En los contornos de Belén, los pastores guardaban sus ganados,
hasta que, avisados por el Ángel, corrieron todos presurosos a la gruta. “¿Qué
es lo que han visto, dígannos? ¿Quién es el que ha aparecido en la tierra? Y
ellos responden: “Hemos visto a un recién nacido y coros de Ángeles que
alababan al Señor: ¡Aleluya, aleluya! Ocho días después, el divino Infante fue
circuncidado por José, y recibió el nombre de Jesús, según indicación del ángel
hecha a José y a María. Cuarenta días después de haber María dado a luz a Jesús
se fue con Él al Templo para ofrecer allí el sacrificio prescrito por la Ley.
Entonces vaticinó Simeón que Jesús había de salvar a su pueblo, y que una
espada de dolor había también de traspasar el corazón de su Madre.
Tras del cortejo pastoril viene el de los magos, los cuales
llegan del oriente a Jerusalén guiados por una estrella, Informados por los
mismo príncipes de los sacerdotes, caminan hasta Belén, porque allí es donde el
Profeta Miqueas predijo había nacer el Mesías. Y, en efecto, allí se
encontraron con el Niño y con María su Madre, y postrándose a sus plantas, le
adoraron. Al regresar a sus tierras no pasaron por Jerusalén, según en sueños
se les había advertido.
Herodes, que les había pedido le dijesen dónde estaba el niño
recién nacido, viéndose burlado por los Magos, se encolerizó sobremanera e hizo
matar a todos los niños de Belén, creyendo deshacerse por medio de arte tan
inhumano del nuevo rey de los judíos en quien se temía un terrible competidor.

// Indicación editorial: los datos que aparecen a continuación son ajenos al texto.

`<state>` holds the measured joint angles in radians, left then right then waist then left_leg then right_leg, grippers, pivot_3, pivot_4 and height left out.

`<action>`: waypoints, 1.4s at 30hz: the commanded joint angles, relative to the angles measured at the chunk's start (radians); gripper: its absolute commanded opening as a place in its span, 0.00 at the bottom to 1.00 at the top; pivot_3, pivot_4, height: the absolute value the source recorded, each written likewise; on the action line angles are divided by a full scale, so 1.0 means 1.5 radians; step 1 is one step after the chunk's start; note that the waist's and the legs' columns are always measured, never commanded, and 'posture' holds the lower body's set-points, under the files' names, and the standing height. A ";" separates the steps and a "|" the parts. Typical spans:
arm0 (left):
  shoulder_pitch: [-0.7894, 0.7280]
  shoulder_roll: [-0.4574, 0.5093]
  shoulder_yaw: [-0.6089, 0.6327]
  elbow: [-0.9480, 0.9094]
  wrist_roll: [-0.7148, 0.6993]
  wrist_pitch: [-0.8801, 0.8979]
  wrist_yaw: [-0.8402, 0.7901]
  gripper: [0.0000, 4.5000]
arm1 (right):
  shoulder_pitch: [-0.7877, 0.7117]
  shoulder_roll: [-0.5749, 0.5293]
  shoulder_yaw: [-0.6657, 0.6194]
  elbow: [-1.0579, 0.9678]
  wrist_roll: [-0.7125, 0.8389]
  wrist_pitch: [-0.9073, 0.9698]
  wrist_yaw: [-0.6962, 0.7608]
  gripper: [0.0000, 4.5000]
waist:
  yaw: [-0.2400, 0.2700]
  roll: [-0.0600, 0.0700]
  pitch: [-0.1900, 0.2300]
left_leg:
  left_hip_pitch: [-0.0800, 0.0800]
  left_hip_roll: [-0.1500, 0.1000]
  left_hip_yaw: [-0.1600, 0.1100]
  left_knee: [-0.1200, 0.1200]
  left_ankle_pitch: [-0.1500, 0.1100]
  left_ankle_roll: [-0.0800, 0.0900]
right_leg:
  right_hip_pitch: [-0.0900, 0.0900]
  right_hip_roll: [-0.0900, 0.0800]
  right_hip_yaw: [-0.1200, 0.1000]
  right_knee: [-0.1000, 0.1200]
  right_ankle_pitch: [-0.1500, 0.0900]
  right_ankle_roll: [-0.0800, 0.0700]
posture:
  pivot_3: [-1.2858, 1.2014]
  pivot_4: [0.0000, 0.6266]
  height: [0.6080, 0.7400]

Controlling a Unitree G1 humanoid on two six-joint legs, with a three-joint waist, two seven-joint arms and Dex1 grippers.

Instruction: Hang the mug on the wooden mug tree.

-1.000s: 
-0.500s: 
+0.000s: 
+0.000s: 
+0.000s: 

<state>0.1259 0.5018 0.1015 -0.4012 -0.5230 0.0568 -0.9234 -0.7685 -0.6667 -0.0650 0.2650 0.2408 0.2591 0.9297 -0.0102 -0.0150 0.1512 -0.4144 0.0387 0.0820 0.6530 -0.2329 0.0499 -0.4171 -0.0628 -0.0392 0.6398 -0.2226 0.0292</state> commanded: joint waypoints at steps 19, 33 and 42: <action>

Un ángel se apareció entonces en sueños a José, y le dio que huyese a Egipto
con María y con el Niño; y allí vivieron los tres hasta la muerte de Herodes,
porque entonces el ángel del Señor se les volvió a aparecer a José, mandándole
regresar a la tierra de Israel. Mas sabiendo José que reinaba en Judea Arquealo
en vez de Herodes su padre, como aquel era también perseguidor, temió por la
vida del Niño, y así se retiró a Galilea, al pueblecito de Nazaret.